Instructions to follow. Within the lines below, the span from the line with "- r10: -0.8231..0.7671" to the line with "Spatial labels for", both ends included, is to be reproduced exactly, with pictures omitted.
[Source records Boundary: Start]
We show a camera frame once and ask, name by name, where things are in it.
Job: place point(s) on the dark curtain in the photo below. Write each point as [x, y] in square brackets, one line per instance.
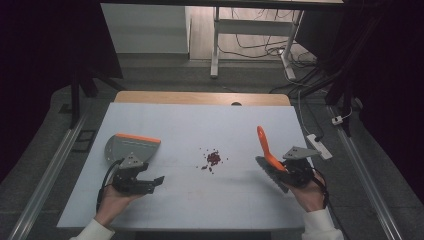
[33, 66]
[393, 83]

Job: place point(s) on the person's left hand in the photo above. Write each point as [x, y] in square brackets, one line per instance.
[111, 203]

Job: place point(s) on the wooden table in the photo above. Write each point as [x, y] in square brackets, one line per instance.
[200, 97]

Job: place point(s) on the white cabinet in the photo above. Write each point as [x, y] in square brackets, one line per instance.
[143, 30]

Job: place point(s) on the white desk frame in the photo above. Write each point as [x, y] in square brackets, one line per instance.
[253, 26]

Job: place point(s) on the white table mat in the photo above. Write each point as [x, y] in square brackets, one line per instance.
[200, 126]

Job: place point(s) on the black metal stand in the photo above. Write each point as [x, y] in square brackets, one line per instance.
[75, 96]
[346, 100]

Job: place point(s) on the small white adapter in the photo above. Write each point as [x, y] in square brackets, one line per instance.
[337, 120]

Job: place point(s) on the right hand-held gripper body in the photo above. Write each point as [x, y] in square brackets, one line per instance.
[300, 173]

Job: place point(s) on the grey dustpan with orange edge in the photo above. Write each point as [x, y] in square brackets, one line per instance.
[133, 146]

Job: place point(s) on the white power strip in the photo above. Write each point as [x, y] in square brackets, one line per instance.
[320, 147]

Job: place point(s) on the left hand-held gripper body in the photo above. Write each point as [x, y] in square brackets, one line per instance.
[128, 180]

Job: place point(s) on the person's right hand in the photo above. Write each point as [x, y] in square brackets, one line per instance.
[308, 196]

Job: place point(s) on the aluminium floor rail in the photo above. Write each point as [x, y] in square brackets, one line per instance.
[363, 173]
[50, 176]

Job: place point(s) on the pile of red beans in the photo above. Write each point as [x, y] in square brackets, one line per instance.
[213, 158]

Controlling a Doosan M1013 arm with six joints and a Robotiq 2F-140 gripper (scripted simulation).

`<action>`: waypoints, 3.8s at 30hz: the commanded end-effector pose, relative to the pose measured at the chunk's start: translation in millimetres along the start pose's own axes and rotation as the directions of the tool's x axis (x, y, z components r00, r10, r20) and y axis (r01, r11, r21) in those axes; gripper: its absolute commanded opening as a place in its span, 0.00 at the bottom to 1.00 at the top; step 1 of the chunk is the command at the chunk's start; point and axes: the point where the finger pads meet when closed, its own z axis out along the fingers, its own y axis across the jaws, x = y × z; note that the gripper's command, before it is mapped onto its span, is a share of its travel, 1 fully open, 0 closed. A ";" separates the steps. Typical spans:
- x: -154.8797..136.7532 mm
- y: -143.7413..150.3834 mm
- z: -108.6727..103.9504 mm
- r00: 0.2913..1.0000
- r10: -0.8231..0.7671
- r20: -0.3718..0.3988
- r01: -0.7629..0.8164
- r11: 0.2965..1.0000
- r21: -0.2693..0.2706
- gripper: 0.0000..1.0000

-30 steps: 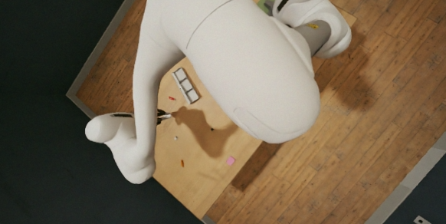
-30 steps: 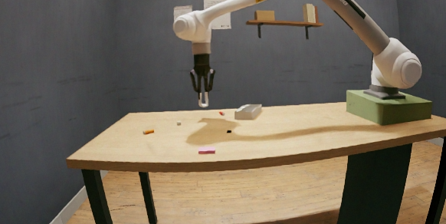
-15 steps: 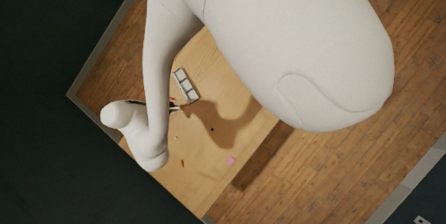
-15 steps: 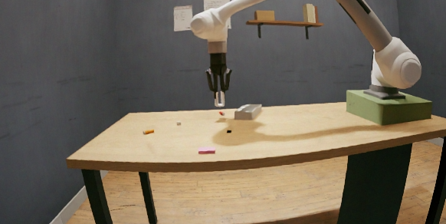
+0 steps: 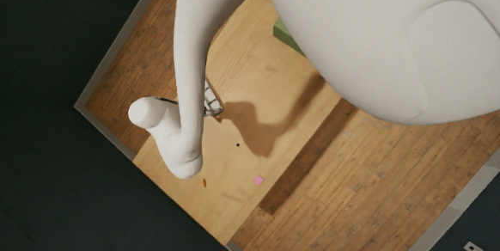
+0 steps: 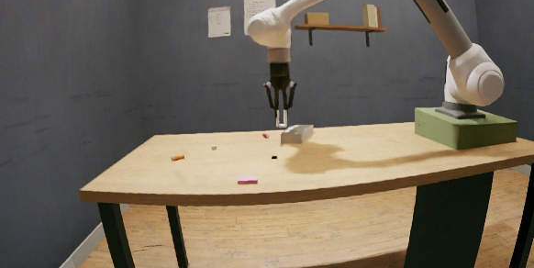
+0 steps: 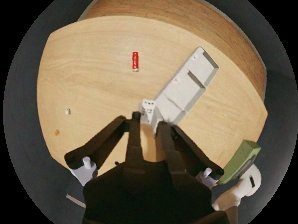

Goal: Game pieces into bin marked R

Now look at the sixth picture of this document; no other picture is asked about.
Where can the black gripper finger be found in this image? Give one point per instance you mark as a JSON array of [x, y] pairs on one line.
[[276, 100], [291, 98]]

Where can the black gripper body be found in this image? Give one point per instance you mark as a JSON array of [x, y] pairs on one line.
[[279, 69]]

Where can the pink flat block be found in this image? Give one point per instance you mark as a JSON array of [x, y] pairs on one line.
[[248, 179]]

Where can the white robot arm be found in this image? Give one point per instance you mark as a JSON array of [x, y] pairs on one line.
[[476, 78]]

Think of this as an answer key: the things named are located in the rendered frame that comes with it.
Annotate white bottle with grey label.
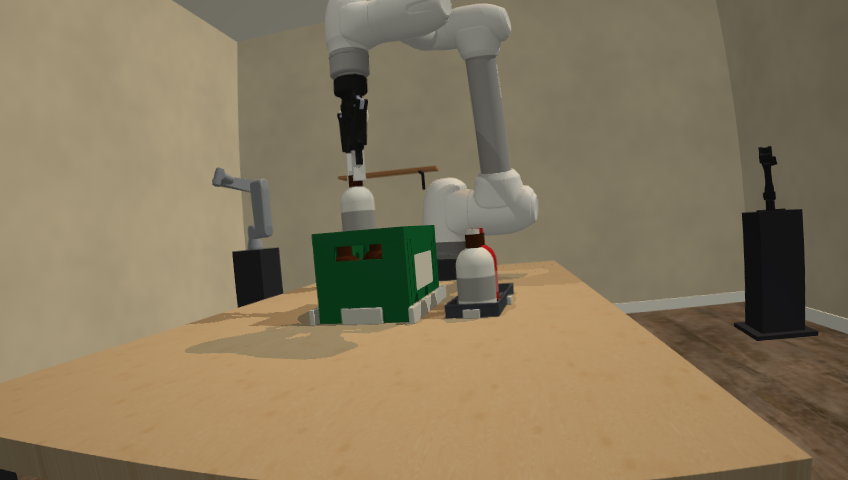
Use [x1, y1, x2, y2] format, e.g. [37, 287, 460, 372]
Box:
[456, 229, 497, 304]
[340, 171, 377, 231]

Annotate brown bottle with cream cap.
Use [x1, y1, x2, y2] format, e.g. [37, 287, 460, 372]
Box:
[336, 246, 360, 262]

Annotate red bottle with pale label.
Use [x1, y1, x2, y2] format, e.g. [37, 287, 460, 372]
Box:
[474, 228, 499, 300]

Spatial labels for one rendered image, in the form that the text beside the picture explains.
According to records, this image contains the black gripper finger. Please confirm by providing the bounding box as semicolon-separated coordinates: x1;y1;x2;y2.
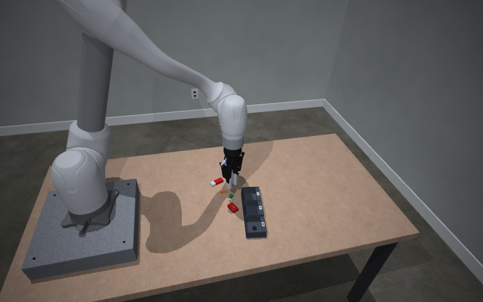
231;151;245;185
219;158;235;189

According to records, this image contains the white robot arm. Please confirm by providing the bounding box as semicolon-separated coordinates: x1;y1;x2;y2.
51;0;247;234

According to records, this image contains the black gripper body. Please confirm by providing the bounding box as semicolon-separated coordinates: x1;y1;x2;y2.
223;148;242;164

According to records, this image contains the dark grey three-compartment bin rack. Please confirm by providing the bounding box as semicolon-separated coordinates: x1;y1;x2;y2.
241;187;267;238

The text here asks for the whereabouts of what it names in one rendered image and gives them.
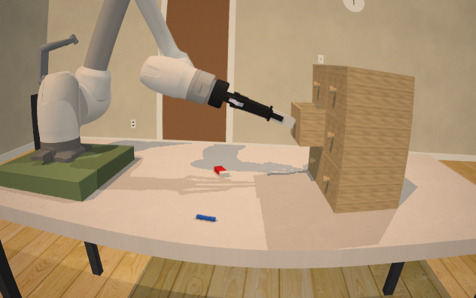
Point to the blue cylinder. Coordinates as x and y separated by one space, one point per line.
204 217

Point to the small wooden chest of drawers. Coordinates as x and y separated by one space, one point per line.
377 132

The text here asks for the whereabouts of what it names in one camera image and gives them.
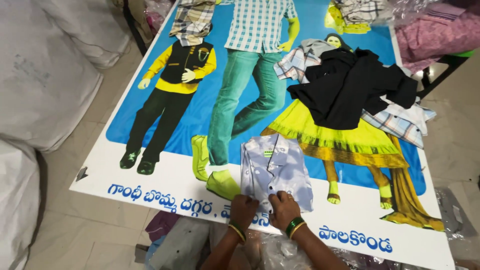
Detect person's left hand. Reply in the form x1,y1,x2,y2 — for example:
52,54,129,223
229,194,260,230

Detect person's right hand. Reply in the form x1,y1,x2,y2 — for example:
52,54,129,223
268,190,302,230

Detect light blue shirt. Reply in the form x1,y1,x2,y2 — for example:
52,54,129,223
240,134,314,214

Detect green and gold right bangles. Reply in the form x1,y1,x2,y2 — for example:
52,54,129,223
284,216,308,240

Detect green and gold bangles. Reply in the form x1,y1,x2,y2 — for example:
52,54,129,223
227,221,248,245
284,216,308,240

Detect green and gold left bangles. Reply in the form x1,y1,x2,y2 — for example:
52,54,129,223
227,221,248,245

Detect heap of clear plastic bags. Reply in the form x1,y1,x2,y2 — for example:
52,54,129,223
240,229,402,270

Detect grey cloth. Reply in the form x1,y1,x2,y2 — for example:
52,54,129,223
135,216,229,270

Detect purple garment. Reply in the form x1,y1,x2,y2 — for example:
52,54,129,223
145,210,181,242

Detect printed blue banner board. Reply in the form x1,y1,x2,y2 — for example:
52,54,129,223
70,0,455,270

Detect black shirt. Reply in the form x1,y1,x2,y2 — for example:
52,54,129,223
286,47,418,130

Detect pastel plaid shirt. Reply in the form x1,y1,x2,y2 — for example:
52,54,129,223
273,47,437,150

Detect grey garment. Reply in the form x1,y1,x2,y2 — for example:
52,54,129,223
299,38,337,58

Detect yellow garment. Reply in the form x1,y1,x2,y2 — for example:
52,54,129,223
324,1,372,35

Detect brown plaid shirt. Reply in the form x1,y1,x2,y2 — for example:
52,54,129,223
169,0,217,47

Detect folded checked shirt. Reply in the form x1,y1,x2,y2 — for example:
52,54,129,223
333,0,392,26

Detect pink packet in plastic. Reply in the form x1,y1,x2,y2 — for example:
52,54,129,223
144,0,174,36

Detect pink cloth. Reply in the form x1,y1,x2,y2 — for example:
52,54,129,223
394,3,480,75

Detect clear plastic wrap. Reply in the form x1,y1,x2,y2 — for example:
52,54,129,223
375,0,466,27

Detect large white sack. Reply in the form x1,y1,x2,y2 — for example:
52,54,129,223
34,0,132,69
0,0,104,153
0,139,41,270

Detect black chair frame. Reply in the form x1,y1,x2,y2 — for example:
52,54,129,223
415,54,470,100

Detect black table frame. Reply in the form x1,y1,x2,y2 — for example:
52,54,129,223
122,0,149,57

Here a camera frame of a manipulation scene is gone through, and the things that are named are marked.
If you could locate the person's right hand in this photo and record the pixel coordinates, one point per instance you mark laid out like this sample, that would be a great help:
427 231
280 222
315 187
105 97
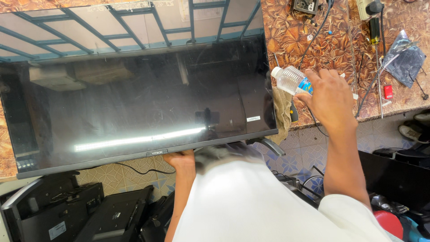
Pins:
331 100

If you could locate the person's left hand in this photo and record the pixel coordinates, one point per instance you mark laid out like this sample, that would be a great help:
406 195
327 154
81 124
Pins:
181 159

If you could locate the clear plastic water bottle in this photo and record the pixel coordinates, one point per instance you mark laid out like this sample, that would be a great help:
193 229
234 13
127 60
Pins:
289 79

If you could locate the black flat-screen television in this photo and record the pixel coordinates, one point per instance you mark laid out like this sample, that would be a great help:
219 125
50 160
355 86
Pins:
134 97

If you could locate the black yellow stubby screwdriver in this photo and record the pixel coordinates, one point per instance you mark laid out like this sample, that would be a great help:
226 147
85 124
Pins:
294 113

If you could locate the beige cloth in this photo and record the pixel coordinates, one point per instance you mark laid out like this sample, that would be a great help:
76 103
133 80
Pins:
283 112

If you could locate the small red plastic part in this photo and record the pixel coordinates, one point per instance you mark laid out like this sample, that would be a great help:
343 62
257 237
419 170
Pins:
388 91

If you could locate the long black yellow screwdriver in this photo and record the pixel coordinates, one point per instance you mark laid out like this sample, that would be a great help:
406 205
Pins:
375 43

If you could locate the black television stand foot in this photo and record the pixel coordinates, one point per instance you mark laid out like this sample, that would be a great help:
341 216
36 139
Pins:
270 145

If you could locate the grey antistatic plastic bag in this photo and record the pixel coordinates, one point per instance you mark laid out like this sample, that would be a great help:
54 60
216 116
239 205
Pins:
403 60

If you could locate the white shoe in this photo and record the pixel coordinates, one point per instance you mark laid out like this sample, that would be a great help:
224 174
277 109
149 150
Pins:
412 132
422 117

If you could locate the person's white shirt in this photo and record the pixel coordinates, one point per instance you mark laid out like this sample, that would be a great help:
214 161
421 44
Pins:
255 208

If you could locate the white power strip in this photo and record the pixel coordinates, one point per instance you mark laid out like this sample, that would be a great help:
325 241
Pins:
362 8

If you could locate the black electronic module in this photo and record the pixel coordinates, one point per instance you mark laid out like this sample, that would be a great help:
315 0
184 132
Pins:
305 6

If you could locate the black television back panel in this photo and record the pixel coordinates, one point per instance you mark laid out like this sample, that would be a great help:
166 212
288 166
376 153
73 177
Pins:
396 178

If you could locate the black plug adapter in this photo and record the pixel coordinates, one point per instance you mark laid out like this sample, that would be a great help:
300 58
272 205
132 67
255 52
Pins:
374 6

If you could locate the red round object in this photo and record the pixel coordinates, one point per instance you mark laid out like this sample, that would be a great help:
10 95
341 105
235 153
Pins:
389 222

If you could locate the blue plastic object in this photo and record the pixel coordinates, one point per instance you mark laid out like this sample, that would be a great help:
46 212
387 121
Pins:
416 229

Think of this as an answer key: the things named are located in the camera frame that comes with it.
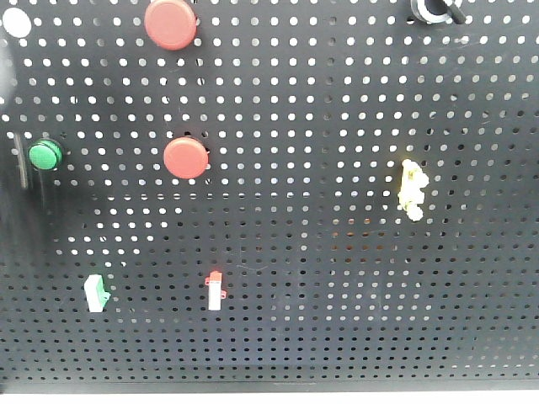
[Source records Boundary: End]
Solution to the exercise.
- r10: -0.8231..0.7671
- r20: -0.3718..0.3988
- r01: -0.7629..0.8164
- r11: 0.2965..1.0000
- r21: -0.2693..0.2706
- gripper: 0.0000..1.0000

-30 steps: 
-30 steps: 
-15 steps: 
-15 steps: 
+0 steps: 
+0 steps: 
+0 steps: 

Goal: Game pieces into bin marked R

Now look at the sixth picture of this document; no other picture is asked about.
Where can the black gripper finger be found in this image? Give one point per instance you mark as a JSON array of [x, y] pairs on one line.
[[276, 100], [291, 98]]

Where can the black gripper body be found in this image? Give one point per instance you mark as a JSON array of [x, y] pairs on one line.
[[279, 69]]

Where can the pink flat block be found in this image? Give one point per instance you mark as a JSON array of [x, y] pairs on one line.
[[248, 179]]

Where can the white robot arm be found in this image? Give one point per instance you mark as a JSON array of [x, y] pairs on one line.
[[476, 78]]

Think of this as an answer key: the things named are located in the rendered frame that comes with it.
Annotate white bottle with grey label.
Use [x1, y1, x2, y2] format, e.g. [37, 287, 460, 372]
Box:
[456, 229, 497, 304]
[340, 171, 377, 231]

Annotate brown bottle with cream cap.
Use [x1, y1, x2, y2] format, e.g. [37, 287, 460, 372]
Box:
[336, 246, 360, 262]

Annotate red bottle with pale label.
Use [x1, y1, x2, y2] format, e.g. [37, 287, 460, 372]
Box:
[474, 228, 499, 300]

Spatial labels for one rendered image, in the form that the text beside the picture explains.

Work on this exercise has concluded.